But of course that would hurt them and the community in so many levels that they don't want to admit...


Replies

jchwlast Wednesday at 5:59 AM

I strongly do not like try/catch. Just to list the limitations of exceptions that come to mind,

- try/catch exceptions obscure what things can throw errors. Just looking at a function body, you can't see what parts of the functions could throw errors.

- Relatedly, try/catch exceptions can unwind multiple stack frames at once, sometimes creating tricky, obscure control flow. Stack unwinding can be useful, especially if you really do want to traverse an arbitrary number of stack frames (e.g. to pass an error up in a parser or interpreter, or for error cases you really don't want to think about handling as part of the normal code flow) but it's tricky enough that it's undesirable for ordinary error handling.

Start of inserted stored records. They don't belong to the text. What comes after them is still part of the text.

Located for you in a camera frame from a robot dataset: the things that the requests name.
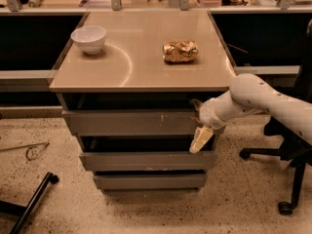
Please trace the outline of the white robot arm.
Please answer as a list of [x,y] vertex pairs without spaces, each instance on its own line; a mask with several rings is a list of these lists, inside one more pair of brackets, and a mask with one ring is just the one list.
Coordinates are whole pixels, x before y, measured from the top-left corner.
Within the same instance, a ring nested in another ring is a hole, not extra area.
[[256,75],[233,78],[229,90],[199,105],[199,121],[189,151],[199,152],[229,120],[262,111],[273,116],[293,133],[312,144],[312,104],[274,90]]

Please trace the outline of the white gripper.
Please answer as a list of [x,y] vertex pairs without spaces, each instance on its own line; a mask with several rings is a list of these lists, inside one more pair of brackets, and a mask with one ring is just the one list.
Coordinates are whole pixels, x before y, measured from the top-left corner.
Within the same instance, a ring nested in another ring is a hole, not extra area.
[[211,98],[205,102],[193,98],[190,102],[195,110],[199,111],[199,120],[204,125],[195,130],[194,138],[189,148],[189,151],[195,154],[212,138],[213,130],[221,129],[226,125],[226,122],[219,114],[224,109],[225,102],[219,98]]

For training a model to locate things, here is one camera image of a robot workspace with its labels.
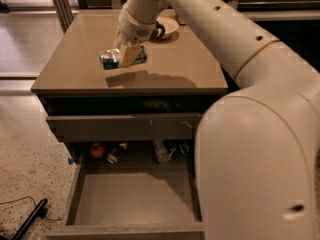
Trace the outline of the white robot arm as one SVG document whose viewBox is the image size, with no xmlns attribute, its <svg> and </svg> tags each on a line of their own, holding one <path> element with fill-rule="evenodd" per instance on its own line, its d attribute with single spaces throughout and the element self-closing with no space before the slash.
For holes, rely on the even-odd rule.
<svg viewBox="0 0 320 240">
<path fill-rule="evenodd" d="M 127 0 L 116 45 L 133 63 L 172 7 L 239 89 L 198 126 L 195 172 L 206 240 L 317 240 L 320 74 L 222 0 Z"/>
</svg>

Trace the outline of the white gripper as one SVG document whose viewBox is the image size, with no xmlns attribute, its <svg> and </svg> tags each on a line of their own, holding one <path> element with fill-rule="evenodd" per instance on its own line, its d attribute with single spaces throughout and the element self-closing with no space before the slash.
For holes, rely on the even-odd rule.
<svg viewBox="0 0 320 240">
<path fill-rule="evenodd" d="M 148 41 L 156 29 L 156 20 L 163 8 L 147 6 L 134 6 L 125 3 L 119 16 L 113 48 L 120 47 L 119 66 L 127 68 L 132 66 L 141 52 L 138 46 Z"/>
</svg>

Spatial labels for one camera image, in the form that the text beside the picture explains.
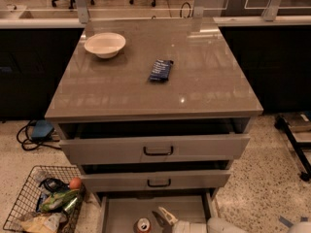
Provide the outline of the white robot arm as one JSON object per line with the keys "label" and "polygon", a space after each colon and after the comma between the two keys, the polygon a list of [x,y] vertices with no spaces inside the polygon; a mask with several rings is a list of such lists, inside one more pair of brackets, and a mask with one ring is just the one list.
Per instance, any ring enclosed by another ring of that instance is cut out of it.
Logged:
{"label": "white robot arm", "polygon": [[[158,224],[167,228],[169,233],[248,233],[219,217],[210,217],[206,223],[194,223],[177,219],[163,207],[158,209],[159,213],[154,212],[154,216]],[[286,233],[311,233],[311,222],[308,220],[291,223],[281,216],[280,221],[288,227]]]}

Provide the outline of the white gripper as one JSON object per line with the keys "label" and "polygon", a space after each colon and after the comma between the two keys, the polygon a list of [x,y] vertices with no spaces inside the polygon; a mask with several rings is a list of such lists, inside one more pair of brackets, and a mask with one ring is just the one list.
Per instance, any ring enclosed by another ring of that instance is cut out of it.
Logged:
{"label": "white gripper", "polygon": [[207,227],[205,223],[193,223],[188,221],[183,221],[178,219],[168,212],[165,208],[158,208],[164,215],[165,219],[172,227],[172,233],[207,233]]}

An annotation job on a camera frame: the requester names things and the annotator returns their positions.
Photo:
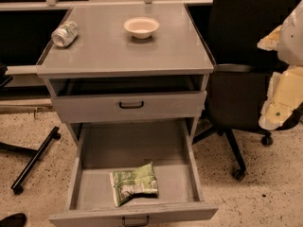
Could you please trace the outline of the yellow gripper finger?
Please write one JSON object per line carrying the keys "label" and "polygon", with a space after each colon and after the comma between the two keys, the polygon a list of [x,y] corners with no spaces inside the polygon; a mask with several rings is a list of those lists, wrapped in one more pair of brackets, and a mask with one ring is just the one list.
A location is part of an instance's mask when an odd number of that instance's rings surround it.
{"label": "yellow gripper finger", "polygon": [[266,51],[277,51],[281,28],[282,26],[277,26],[272,32],[257,43],[257,47]]}
{"label": "yellow gripper finger", "polygon": [[290,66],[283,73],[274,72],[258,124],[268,131],[288,130],[302,115],[303,68]]}

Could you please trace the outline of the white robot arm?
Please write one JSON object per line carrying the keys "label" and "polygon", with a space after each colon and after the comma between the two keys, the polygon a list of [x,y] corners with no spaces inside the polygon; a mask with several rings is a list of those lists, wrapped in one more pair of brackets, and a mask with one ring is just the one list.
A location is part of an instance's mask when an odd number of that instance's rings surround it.
{"label": "white robot arm", "polygon": [[274,73],[270,79],[267,100],[261,110],[258,124],[265,130],[281,127],[303,102],[303,0],[281,26],[261,39],[257,47],[275,50],[289,67],[283,73]]}

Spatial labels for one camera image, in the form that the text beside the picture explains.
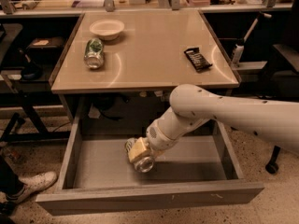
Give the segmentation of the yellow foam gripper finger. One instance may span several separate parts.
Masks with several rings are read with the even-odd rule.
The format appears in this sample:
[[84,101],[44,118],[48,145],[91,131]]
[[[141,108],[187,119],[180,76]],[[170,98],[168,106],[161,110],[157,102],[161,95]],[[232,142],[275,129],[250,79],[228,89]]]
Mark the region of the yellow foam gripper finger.
[[151,153],[147,138],[130,138],[127,140],[127,155],[130,163],[135,163]]

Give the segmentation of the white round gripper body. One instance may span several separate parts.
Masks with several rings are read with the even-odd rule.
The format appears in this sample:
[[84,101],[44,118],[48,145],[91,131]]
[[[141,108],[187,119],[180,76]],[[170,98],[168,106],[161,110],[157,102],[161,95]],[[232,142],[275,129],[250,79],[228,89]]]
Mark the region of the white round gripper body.
[[170,137],[166,130],[157,123],[151,123],[146,130],[149,146],[153,150],[165,151],[172,148],[178,141]]

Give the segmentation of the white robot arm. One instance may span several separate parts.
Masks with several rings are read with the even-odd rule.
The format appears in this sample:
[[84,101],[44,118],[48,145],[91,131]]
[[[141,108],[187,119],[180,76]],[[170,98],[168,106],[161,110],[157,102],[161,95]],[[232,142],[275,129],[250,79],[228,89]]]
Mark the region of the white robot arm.
[[126,142],[129,162],[139,163],[144,159],[154,162],[181,136],[211,119],[299,153],[298,103],[220,96],[183,84],[172,90],[169,104],[169,108],[147,128],[144,137]]

- I think most errors, like I/O errors, are fairly normal occurrences, i.e. all code should be written with handling I/O errors in mind; this is not a good use case for this type of error handling mechanism—you might want to pass the error up the stack, but it's useful to be confronted with that decision each time! With exceptions, it might be hard to even know whether a given function call might throw an I/O error. Function calls that are fallible are not distinguishable from function calls that are infallible.

- This is also a downside of Go's current error handling; with try/catch exceptions you can't usually tell what exceptions a function could throw. (Java has checked exceptions, but everyone hates them. The same problem doesn't happen for enum error types in Rust Result, people generally like this.)

(...But that's certainly not all.)

Speaking just in terms of language design, I feel that Rust Result, C++ std::expected, etc. are all going in the right direction. Even Go just having errors be regular values is still better in my opinion.

(Still, traditional exceptions have been proposed too, of course, but it wasn't a mistake to not have exceptions in Go, it was intentional.)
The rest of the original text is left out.